25. Violations by the parties of military agreement No. 1 continue to be a matter of serious concern. While the measures described in this report are expected to enhance the Mission's capability to monitor compliance with the agreement, it remains the responsibility of the parties to ensure that violations are not committed by their military/security forces. In this regard, an understanding has been reached with the parties on the possibility of reviewing the military agreements in order to better respond to the realities on the ground. However, any changes to the agreements would have to be mutually acceptable and remain consistent with the principle that military forces should maintain the status quo during the ceasefire and that MINURSO military observers should be allowed to exercise full freedom of movement, in accordance with basic peacekeeping principles. MINURSO has also been instructed to propose to the parties the establishment of a joint military verification commission, which would include their representatives and MINURSO, to allow for the exchange of information and transparency in the implementation of the ceasefire. I hope to be able to include information on progress achieved on both issues in my next report to the Security Council.

26. I welcome the release by the Frente Polisario of the remaining 404 Moroccan prisoners of war, some of whom had been in captivity for over 20 years. I hope that this positive step will help to create an atmosphere conducive to ending the current impasse and paving the way for the long-awaited progress towards a just, lasting and mutually acceptable political solution to the conflict. At the same time, I reiterate my appeal to both parties to cooperate fully with ICRC in accounting for those who are still missing in relation to the conflict.

27. Despite the delays, I am encouraged that all concerned have now agreed to the resumption of the exchange of family visits, thereby allowing thousands of individuals in the Territory and the camps in the Tindouf area to benefit from this humanitarian programme. I also look forward to the implementation, as soon as possible, of the other basic confidence-building measures, particularly the mail service and the organization of seminars involving members of civil society in both the Territory and the refugee camps in the Tindouf area.

28. In view of the prevailing situation, I believe that MINURSO continues to play an important stabilizing and ceasefire monitoring role on the ground and would like to recommend that its mandate be extended for a further period of six months, until 30 April 2006. Should the Council extend the mandate, I intend to continue the review process to ensure that the Mission has the resources it needs to effectively carry out its tasks.

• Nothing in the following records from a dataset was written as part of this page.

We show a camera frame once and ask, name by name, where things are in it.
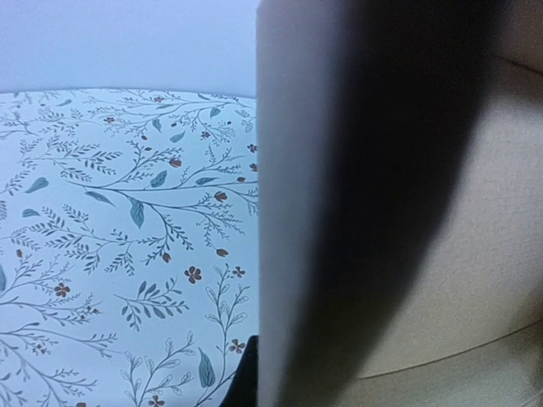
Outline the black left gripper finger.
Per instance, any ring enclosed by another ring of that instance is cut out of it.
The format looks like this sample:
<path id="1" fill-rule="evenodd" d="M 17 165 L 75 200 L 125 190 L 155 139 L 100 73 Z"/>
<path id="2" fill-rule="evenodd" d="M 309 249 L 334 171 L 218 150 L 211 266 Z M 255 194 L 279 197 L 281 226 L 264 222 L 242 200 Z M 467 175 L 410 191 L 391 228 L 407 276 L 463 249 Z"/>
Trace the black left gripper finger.
<path id="1" fill-rule="evenodd" d="M 256 407 L 259 336 L 251 336 L 238 363 L 222 407 Z"/>

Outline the brown cardboard box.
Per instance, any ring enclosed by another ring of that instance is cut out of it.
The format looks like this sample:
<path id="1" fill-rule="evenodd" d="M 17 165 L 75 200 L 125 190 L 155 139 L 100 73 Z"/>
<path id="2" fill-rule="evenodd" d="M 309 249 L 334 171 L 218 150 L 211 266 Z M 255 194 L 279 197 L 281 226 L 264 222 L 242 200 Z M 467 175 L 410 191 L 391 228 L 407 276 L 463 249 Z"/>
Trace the brown cardboard box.
<path id="1" fill-rule="evenodd" d="M 539 1 L 262 1 L 260 406 L 542 403 Z"/>

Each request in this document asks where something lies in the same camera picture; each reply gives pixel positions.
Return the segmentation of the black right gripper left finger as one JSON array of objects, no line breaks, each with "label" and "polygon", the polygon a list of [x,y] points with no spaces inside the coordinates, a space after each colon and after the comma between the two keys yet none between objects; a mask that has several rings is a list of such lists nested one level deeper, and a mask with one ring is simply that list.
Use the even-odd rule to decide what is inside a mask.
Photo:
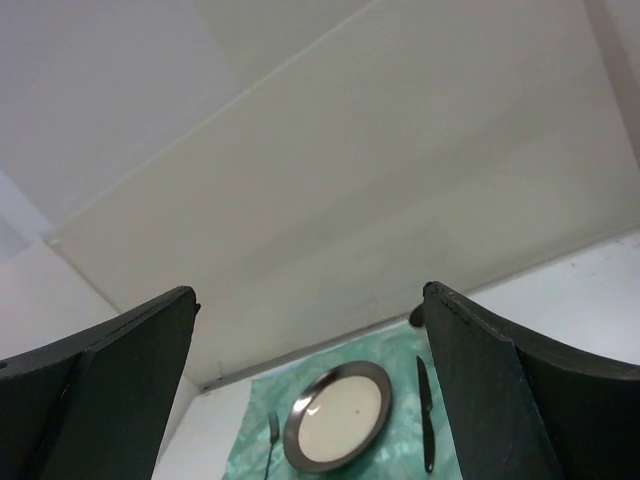
[{"label": "black right gripper left finger", "polygon": [[2,360],[2,478],[151,478],[199,309],[180,286]]}]

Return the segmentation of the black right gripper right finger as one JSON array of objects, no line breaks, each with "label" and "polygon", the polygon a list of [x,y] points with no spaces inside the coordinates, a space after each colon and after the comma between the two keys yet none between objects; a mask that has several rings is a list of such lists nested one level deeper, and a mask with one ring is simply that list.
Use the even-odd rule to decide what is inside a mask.
[{"label": "black right gripper right finger", "polygon": [[440,282],[422,311],[465,479],[636,479],[639,368],[509,321]]}]

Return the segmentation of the black handled table knife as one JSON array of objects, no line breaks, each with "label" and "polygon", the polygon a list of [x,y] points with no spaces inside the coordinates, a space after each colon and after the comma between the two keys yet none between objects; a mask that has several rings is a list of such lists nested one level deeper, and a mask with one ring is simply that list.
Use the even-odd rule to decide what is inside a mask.
[{"label": "black handled table knife", "polygon": [[431,420],[433,401],[427,369],[421,357],[416,357],[418,387],[421,402],[423,457],[427,473],[432,473],[435,462],[435,434]]}]

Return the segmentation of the silver fork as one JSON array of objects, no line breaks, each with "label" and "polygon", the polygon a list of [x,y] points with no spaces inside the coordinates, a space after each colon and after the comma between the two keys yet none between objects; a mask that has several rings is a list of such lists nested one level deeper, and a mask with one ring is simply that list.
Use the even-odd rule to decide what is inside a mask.
[{"label": "silver fork", "polygon": [[272,411],[268,414],[268,423],[269,423],[269,451],[268,451],[266,466],[264,470],[264,477],[263,477],[264,480],[267,480],[269,477],[269,470],[270,470],[273,450],[280,438],[279,417],[276,411]]}]

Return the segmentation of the round metal plate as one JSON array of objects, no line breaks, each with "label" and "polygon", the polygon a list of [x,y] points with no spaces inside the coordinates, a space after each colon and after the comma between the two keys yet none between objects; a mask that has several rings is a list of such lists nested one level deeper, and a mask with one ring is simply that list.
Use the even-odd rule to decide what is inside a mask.
[{"label": "round metal plate", "polygon": [[283,432],[287,462],[312,475],[345,467],[382,432],[392,400],[389,374],[376,363],[352,361],[326,371],[292,404]]}]

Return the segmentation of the steel cup with white band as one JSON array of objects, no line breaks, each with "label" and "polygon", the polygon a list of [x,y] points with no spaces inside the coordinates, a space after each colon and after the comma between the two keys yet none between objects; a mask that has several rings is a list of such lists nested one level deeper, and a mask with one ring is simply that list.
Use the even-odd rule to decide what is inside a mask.
[{"label": "steel cup with white band", "polygon": [[415,329],[423,329],[425,325],[425,317],[423,305],[416,306],[408,317],[409,324]]}]

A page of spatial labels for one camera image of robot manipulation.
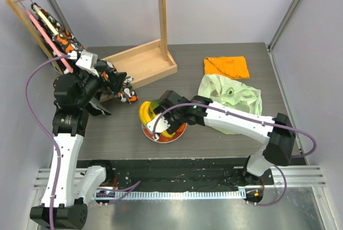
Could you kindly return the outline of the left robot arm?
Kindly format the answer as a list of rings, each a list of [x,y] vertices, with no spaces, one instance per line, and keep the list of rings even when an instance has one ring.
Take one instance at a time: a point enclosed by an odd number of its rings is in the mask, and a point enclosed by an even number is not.
[[[50,175],[41,204],[31,208],[30,218],[47,229],[82,229],[88,204],[98,187],[111,185],[115,178],[108,160],[94,160],[85,175],[74,182],[78,154],[89,115],[108,114],[94,100],[102,90],[119,90],[125,72],[105,78],[87,72],[68,73],[53,82],[55,115],[49,134],[54,145]]]

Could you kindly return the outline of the fake yellow bananas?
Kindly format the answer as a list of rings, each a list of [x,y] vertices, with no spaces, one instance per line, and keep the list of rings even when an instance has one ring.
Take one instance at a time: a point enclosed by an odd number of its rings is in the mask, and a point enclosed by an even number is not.
[[[155,118],[154,112],[151,110],[151,102],[145,101],[139,108],[139,118],[143,126]]]
[[[162,136],[164,136],[164,137],[166,137],[166,138],[173,138],[174,136],[175,136],[175,132],[173,132],[173,133],[168,133],[167,131],[163,131],[162,133],[161,133],[161,135]]]

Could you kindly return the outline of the fake green fruit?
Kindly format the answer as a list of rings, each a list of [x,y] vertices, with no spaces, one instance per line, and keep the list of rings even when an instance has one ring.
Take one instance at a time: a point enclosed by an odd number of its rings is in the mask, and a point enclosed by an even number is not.
[[[163,110],[163,107],[160,105],[158,100],[151,101],[149,105],[149,111],[154,114],[159,114]]]

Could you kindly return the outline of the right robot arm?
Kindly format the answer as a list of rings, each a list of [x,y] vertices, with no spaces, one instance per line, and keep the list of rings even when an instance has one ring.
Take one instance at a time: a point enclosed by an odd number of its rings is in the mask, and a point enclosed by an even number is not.
[[[248,136],[259,143],[261,148],[248,156],[241,171],[229,176],[237,186],[257,183],[272,166],[288,166],[292,159],[295,132],[286,114],[260,116],[226,107],[209,98],[196,95],[192,100],[172,90],[158,100],[153,109],[157,116],[167,121],[168,133],[176,131],[183,123],[202,125]]]

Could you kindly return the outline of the pale yellow plastic bag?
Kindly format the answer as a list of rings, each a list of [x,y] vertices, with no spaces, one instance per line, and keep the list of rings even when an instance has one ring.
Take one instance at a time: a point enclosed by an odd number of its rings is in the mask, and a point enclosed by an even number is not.
[[[222,75],[204,75],[198,88],[198,95],[242,112],[262,114],[261,90]]]

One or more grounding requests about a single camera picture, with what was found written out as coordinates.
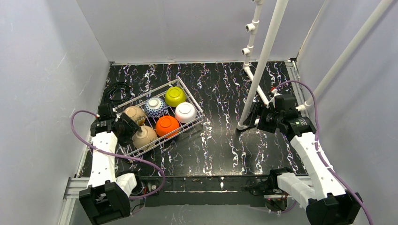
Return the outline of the white bowl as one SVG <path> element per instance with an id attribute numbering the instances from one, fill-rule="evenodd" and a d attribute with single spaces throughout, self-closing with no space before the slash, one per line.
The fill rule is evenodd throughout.
<path id="1" fill-rule="evenodd" d="M 191 103 L 182 102 L 175 109 L 175 118 L 180 123 L 189 123 L 194 120 L 196 116 L 197 110 Z"/>

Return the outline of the cream bowl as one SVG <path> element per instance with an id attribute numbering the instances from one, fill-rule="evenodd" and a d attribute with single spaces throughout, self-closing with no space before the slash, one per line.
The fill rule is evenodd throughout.
<path id="1" fill-rule="evenodd" d="M 139 126 L 145 124 L 146 114 L 143 109 L 138 106 L 129 106 L 123 111 L 130 119 Z"/>
<path id="2" fill-rule="evenodd" d="M 157 139 L 156 132 L 149 126 L 143 125 L 132 137 L 133 145 L 136 149 L 148 150 L 152 148 Z"/>
<path id="3" fill-rule="evenodd" d="M 159 137 L 171 138 L 179 132 L 178 128 L 180 124 L 177 119 L 166 115 L 157 120 L 155 132 Z"/>

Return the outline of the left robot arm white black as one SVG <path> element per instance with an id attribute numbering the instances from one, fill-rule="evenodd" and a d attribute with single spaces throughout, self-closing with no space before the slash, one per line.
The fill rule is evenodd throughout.
<path id="1" fill-rule="evenodd" d="M 102 225 L 130 215 L 129 196 L 137 186 L 134 173 L 116 176 L 115 150 L 118 140 L 126 141 L 137 131 L 127 115 L 118 116 L 113 104 L 98 107 L 91 124 L 92 168 L 86 189 L 79 201 L 93 225 Z"/>

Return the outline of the red patterned bowl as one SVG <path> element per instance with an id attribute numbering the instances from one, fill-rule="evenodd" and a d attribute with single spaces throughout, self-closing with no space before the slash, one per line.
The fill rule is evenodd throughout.
<path id="1" fill-rule="evenodd" d="M 159 97 L 152 97 L 144 104 L 144 112 L 148 117 L 160 118 L 168 113 L 167 104 Z"/>

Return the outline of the yellow-green bowl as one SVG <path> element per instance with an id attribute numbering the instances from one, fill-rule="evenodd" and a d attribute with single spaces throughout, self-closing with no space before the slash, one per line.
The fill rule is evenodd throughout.
<path id="1" fill-rule="evenodd" d="M 184 91 L 179 87 L 170 87 L 165 94 L 165 102 L 171 107 L 177 107 L 180 103 L 186 101 Z"/>

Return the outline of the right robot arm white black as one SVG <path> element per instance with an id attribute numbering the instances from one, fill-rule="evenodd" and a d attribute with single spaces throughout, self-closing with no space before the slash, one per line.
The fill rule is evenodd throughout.
<path id="1" fill-rule="evenodd" d="M 351 225 L 360 210 L 359 193 L 351 194 L 332 173 L 325 154 L 315 141 L 316 128 L 296 109 L 295 97 L 276 95 L 268 105 L 254 102 L 248 127 L 274 133 L 279 130 L 296 150 L 312 182 L 302 182 L 289 168 L 270 171 L 274 189 L 291 195 L 306 211 L 312 225 Z"/>

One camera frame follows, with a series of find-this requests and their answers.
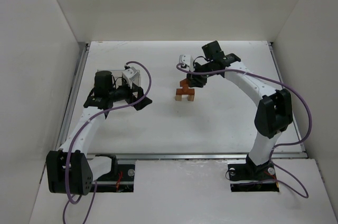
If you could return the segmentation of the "red-brown wooden triangle block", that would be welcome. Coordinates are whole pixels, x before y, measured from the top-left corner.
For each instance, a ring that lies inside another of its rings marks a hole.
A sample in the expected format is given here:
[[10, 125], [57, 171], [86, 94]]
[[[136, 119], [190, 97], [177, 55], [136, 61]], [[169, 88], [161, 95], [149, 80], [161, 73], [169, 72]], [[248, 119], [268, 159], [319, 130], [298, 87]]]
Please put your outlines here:
[[180, 87], [182, 88], [189, 88], [189, 81], [187, 78], [185, 78], [184, 80], [180, 81]]

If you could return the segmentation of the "dark striped wood block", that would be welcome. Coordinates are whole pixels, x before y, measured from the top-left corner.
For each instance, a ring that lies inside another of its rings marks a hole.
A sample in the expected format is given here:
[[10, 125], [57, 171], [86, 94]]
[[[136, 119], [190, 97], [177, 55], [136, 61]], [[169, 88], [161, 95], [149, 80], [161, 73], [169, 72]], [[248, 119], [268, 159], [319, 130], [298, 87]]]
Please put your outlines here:
[[188, 101], [194, 101], [194, 95], [188, 95], [187, 99]]

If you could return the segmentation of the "red-brown long rectangular block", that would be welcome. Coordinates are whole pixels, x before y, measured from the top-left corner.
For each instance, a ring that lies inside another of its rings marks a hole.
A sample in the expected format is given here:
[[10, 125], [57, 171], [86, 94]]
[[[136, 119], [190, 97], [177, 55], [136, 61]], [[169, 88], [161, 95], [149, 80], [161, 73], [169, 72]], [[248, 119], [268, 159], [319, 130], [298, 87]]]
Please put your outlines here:
[[184, 90], [183, 88], [178, 88], [176, 90], [176, 95], [177, 96], [182, 96], [182, 95], [194, 96], [195, 90], [194, 89]]

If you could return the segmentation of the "light wood rectangular block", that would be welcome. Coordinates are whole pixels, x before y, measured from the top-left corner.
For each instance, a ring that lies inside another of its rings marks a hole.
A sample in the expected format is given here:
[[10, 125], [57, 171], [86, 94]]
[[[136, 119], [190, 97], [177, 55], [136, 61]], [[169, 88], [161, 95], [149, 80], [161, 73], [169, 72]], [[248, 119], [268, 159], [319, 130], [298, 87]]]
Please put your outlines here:
[[176, 95], [175, 96], [176, 101], [182, 101], [182, 96], [181, 95]]

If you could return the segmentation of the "red-brown wooden cylinder block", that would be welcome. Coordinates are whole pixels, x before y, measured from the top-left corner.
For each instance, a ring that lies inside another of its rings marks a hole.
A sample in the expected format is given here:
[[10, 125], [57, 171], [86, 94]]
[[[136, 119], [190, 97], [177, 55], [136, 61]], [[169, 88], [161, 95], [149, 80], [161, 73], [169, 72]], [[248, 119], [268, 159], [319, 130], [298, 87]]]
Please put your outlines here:
[[185, 86], [182, 87], [182, 90], [183, 90], [184, 93], [188, 93], [190, 88], [189, 88], [188, 85], [185, 85]]

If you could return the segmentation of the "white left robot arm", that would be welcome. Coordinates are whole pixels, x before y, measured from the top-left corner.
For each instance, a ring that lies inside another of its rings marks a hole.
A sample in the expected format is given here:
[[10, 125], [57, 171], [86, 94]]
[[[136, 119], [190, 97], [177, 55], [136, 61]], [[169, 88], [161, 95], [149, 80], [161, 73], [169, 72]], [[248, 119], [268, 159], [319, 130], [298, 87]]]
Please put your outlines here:
[[99, 127], [114, 110], [113, 104], [125, 101], [128, 107], [141, 110], [152, 103], [140, 86], [140, 73], [134, 67], [119, 72], [120, 84], [112, 71], [97, 71], [81, 117], [67, 140], [46, 156], [49, 191], [69, 195], [87, 195], [95, 180], [117, 168], [114, 155], [87, 154]]

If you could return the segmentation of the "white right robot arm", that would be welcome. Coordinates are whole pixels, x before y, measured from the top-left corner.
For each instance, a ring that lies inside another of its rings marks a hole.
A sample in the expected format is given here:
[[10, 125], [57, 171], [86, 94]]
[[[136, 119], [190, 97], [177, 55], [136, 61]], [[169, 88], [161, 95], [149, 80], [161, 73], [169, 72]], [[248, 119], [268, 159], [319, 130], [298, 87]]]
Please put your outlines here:
[[188, 69], [188, 85], [202, 88], [208, 77], [221, 75], [234, 83], [256, 105], [254, 124], [257, 136], [251, 151], [243, 164], [228, 166], [231, 181], [262, 181], [271, 177], [268, 170], [273, 167], [270, 154], [278, 138], [293, 122], [292, 99], [288, 90], [278, 90], [261, 80], [250, 76], [241, 59], [233, 54], [225, 54], [218, 41], [202, 47], [205, 64], [197, 63], [190, 55], [181, 55], [182, 69]]

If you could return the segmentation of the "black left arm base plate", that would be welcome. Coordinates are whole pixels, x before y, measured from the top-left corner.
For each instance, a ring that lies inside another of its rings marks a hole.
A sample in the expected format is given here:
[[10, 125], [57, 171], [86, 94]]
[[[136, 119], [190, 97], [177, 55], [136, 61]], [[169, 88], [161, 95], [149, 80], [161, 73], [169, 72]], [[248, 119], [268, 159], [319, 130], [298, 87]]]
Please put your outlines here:
[[97, 193], [131, 193], [134, 191], [135, 164], [118, 164], [115, 171], [98, 179]]

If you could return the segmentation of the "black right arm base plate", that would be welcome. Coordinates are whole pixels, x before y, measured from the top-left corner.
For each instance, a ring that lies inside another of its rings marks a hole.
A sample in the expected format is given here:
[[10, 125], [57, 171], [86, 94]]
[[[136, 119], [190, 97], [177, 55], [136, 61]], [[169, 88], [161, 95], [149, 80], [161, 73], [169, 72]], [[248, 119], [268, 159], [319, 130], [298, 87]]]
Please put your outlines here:
[[231, 192], [279, 192], [272, 164], [254, 171], [247, 163], [230, 163], [227, 174]]

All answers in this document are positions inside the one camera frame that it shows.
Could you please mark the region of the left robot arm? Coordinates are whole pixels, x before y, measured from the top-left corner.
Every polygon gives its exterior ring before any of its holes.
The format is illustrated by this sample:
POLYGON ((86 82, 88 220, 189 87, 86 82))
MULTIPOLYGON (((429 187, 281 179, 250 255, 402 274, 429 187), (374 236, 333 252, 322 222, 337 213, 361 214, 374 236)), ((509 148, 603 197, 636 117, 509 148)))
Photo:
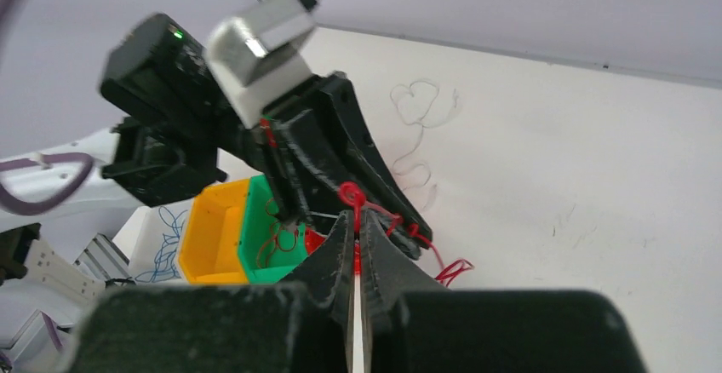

29. I am concerned by the allegations of human rights abuses made by the parties, whether in the Territory or in the Tindouf area refugee camps. While MINURSO has neither the mandate nor the resources to address this issue, the United Nations, as an organization, is dedicated to upholding international human rights standards. It is in this context that the High Commissioner for Human Rights intends to approach the parties and Algeria, as the country of asylum, with a view to exploring what action may be needed in this regard. I urge them to extend full cooperation to the Office of the High Commissioner for Human Rights.

30. In conclusion, I would like to express my appreciation to the men and women of MINURSO, who, under the leadership of my Special Representative, Francesco Bastagli, continue to discharge the Mission's mandate with competence and dedication.